Penny-wise

…I am not crying
on the inside. I am no brave faker
On the contrary, I am a simple laugh
-Donald Hall “The Clown”

I picked up a copy of Stephen King’s It at Powell’s on Valentine’s Day. 1500 miles from my wife, my nerves still jangling after a job interview in Oregon, I spotted the book while browsing in a book shop to try to relax.

As thick as an upended business card, its heft enthralled me. I’d owned a copy before, a paperback with a wonderfully lurid claw reaching up from a storm grate on the cover. Alone in the bookshop, I couldn’t help but plunk down $10, curious to revisit the novel on a rainy Portland night.

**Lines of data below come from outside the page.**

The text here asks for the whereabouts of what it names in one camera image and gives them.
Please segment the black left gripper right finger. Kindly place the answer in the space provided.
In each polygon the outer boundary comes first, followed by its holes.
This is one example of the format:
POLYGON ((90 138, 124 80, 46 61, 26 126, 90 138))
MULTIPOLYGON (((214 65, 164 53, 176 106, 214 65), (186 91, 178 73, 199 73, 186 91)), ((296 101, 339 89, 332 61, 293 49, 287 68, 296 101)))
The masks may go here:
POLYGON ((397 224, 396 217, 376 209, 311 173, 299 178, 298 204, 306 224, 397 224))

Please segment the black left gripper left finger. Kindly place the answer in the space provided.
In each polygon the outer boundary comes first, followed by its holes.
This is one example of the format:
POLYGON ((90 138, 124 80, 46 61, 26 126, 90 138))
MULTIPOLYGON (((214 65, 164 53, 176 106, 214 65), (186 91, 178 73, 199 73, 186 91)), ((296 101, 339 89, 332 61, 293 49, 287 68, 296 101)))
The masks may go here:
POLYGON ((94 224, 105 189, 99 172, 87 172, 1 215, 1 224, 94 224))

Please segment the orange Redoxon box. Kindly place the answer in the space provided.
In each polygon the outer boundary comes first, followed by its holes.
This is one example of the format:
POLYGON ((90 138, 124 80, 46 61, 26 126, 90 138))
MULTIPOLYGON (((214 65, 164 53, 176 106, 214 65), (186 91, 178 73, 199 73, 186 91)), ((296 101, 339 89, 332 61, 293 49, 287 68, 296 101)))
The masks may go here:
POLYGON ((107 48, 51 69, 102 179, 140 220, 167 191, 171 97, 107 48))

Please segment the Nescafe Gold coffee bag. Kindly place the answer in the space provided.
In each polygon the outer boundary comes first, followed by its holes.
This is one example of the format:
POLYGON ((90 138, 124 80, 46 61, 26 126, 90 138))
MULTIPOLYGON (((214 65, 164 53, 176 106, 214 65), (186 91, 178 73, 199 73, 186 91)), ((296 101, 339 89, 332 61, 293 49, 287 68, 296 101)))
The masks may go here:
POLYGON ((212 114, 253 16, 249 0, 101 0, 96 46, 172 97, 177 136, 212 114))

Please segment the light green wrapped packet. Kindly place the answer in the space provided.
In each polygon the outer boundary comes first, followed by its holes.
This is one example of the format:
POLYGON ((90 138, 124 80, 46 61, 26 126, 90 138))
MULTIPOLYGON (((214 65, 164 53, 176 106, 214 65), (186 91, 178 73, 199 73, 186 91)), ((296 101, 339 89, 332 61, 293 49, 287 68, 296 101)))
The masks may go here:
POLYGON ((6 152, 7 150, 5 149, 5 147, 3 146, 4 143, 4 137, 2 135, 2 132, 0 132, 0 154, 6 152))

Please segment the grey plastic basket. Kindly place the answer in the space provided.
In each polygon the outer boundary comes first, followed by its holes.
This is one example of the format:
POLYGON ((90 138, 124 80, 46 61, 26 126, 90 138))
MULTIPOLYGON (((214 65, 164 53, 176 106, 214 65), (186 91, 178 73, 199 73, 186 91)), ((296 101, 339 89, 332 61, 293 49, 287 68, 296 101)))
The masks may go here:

The last time I read Stephen King’s 1986 behemoth, a book I can’t think of without remembering a high school friend’s amazement that anyone could write a book so long, I lived in Oregon. I can’t recall the circumstances of that first reading; there was so much pop fiction in my young adulthood. I suppose it was at least in part read alone in a room to the sound of falling rain.

It coverThe differences of more than a quarter century struck me as I read the novel through the eyes of a dad, and husband, and high school principal. …and a fellow who has been away from his home state for a long, long time.

It’s not that I haven’t felt at home throughout my adult life, but seeing Mt. Hood as I drove from the airport to my interview I felt a wave of emotion not unlike Ulysses must have experienced when he stepped back onto Ithaca.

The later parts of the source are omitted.